▸ INSTRUCTIONS TO FOLLOW: Write out all of the data again, exactly as it reads.

[Records drawn from a dataset]
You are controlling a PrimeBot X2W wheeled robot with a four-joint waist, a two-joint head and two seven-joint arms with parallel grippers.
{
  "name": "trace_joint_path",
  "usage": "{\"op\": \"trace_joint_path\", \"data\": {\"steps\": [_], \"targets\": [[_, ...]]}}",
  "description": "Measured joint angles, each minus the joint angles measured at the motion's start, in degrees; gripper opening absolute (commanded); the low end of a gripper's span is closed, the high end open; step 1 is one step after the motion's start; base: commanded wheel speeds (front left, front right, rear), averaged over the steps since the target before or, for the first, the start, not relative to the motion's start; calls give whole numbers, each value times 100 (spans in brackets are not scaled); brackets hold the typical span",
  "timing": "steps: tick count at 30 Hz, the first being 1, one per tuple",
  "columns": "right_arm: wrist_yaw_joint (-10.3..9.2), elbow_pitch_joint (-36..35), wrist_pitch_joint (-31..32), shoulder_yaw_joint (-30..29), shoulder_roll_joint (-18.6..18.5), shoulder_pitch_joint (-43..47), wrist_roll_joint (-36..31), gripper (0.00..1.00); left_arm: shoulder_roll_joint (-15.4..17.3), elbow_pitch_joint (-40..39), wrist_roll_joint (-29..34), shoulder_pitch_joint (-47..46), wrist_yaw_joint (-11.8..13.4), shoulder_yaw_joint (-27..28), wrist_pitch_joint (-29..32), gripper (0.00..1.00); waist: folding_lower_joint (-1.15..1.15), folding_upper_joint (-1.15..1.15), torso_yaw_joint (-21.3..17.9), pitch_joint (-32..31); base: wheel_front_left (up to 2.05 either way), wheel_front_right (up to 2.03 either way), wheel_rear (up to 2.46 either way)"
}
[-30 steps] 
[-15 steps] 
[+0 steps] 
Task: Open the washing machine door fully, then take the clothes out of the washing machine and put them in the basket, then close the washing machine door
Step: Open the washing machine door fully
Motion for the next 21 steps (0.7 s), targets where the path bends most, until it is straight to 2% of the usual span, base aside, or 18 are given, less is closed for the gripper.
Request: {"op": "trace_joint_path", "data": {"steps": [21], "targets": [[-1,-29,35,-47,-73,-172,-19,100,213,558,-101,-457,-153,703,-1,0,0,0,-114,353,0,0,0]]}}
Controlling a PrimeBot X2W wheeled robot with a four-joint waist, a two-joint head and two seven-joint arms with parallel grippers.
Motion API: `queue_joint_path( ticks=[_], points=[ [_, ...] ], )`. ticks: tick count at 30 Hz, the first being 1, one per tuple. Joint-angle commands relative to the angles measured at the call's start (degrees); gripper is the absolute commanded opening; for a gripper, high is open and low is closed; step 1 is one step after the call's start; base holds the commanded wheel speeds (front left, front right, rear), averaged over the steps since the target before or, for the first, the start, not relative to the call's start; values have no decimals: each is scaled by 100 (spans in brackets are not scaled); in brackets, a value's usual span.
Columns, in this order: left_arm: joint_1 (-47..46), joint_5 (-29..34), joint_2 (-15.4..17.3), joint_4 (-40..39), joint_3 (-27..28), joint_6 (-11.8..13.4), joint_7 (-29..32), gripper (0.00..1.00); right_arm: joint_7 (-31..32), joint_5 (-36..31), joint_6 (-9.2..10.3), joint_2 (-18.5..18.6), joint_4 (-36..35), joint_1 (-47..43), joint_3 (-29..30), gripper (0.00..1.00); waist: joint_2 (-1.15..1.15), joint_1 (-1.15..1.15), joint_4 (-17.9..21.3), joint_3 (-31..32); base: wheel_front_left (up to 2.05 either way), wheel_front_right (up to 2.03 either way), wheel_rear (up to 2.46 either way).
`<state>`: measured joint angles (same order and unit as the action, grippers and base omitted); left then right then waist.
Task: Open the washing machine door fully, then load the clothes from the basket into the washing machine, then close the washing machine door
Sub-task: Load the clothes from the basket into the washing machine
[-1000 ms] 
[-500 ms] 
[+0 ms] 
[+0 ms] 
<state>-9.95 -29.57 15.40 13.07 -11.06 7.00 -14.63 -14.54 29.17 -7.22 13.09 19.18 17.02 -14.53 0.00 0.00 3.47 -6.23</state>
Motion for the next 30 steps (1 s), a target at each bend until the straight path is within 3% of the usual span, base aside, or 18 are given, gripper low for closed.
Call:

▸ RESULT:
You are controlling a PrimeBot X2W wheeled robot with a four-joint waist, a two-joint head and two seven-joint arms with parallel grippers.
{
  "name": "trace_joint_path",
  "usage": "{\"op\": \"trace_joint_path\", \"data\": {\"steps\": [_], \"targets\": [[_, ...]]}}",
  "description": "Measured joint angles, each minus the joint angles measured at the motion's start, in degrees; gripper opening absolute (commanded); the low end of a gripper's span is closed, the high end open; step 1 is one step after the motion's start; base: commanded wheel speeds (front left, front right, rear), averaged over the steps since the target before or, for the first, the start, not relative to the motion's start; calls give whole numbers, each value times 100 (spans in brackets are not scaled); brackets hold the typical span",
  "timing": "steps: tick count at 30 Hz, the first being 1, one per tuple",
  "columns": "right_arm: wrist_yaw_joint (-10.3..9.2), elbow_pitch_joint (-36..35), wrist_pitch_joint (-31..32), shoulder_yaw_joint (-30..29), shoulder_roll_joint (-18.6..18.5), shoulder_pitch_joint (-43..47), wrist_roll_joint (-36..31), gripper (0.00..1.00); left_arm: shoulder_roll_joint (-15.4..17.3), elbow_pitch_joint (-40..39), wrist_roll_joint (-29..34), shoulder_pitch_joint (-47..46), wrist_yaw_joint (-11.8..13.4), shoulder_yaw_joint (-27..28), wrist_pitch_joint (-29..32), gripper (0.00..1.00); waist: folding_lower_joint (-1.15..1.15), folding_upper_joint (-1.15..1.15), torso_yaw_joint (-21.3..17.9), pitch_joint (-32..31); base: wheel_front_left (up to 2.05 either way), wheel_front_right (up to 2.03 either way), wheel_rear (up to 2.46 either way)"
}
[-30 steps] 
[-15 steps] 
[+0 steps] 
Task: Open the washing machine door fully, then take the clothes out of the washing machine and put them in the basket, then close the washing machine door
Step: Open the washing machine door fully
Motion for the next 21 steps (0.7 s), targets where the path bends most, until it is straight to 2% of the usual span, base aside, or 18 are given, less is closed for the gripper.
Request: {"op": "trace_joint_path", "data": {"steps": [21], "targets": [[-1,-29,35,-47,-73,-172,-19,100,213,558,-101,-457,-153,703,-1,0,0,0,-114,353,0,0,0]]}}
Controlling a PrimeBot X2W wheeled robot with a four-joint waist, a two-joint head and two seven-joint arms with parallel grippers.
Motion API: `queue_joint_path( ticks=[_], points=[ [_, ...] ], )`. ticks: tick count at 30 Hz, the first being 1, one per tuple. Joint-angle commands relative to the angles measured at the call's start (degrees); gripper is the absolute commanded opening; for a gripper, high is open and low is closed; step 1 is one step after the call's start; base holds the commanded wheel speeds (front left, front right, rear), averaged over the steps since the target before or, for the first, the start, not relative to the call's start; values have no decimals: each is scaled by 100 (spans in brackets are not scaled); in brackets, a value's usual span.
Columns, in this order: left_arm: joint_1 (-47..46), joint_5 (-29..34), joint_2 (-15.4..17.3), joint_4 (-40..39), joint_3 (-27..28), joint_6 (-11.8..13.4), joint_7 (-29..32), gripper (0.00..1.00); right_arm: joint_7 (-31..32), joint_5 (-36..31), joint_6 (-9.2..10.3), joint_2 (-18.5..18.6), joint_4 (-36..35), joint_1 (-47..43), joint_3 (-29..30), gripper (0.00..1.00); waist: joint_2 (-1.15..1.15), joint_1 (-1.15..1.15), joint_4 (-17.9..21.3), joint_3 (-31..32); base: wheel_front_left (up to 2.05 either way), wheel_front_right (up to 2.03 either way), wheel_rear (up to 2.46 either way).
`<state>`: measured joint angles (same order and unit as the action, grippers and base omitted); left then right then waist.
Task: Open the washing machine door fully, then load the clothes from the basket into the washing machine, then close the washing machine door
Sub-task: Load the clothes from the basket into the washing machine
[-1000 ms] 
[-500 ms] 
[+0 ms] 
[+0 ms] 
<state>-9.95 -29.57 15.40 13.07 -11.06 7.00 -14.63 -14.54 29.17 -7.22 13.09 19.18 17.02 -14.53 0.00 0.00 3.47 -6.23</state>
Motion for the next 30 steps (1 s), a target at each bend until the straight path is within 3% of the usual span, base aside, or 18 are given, gripper low for closed.
Call:

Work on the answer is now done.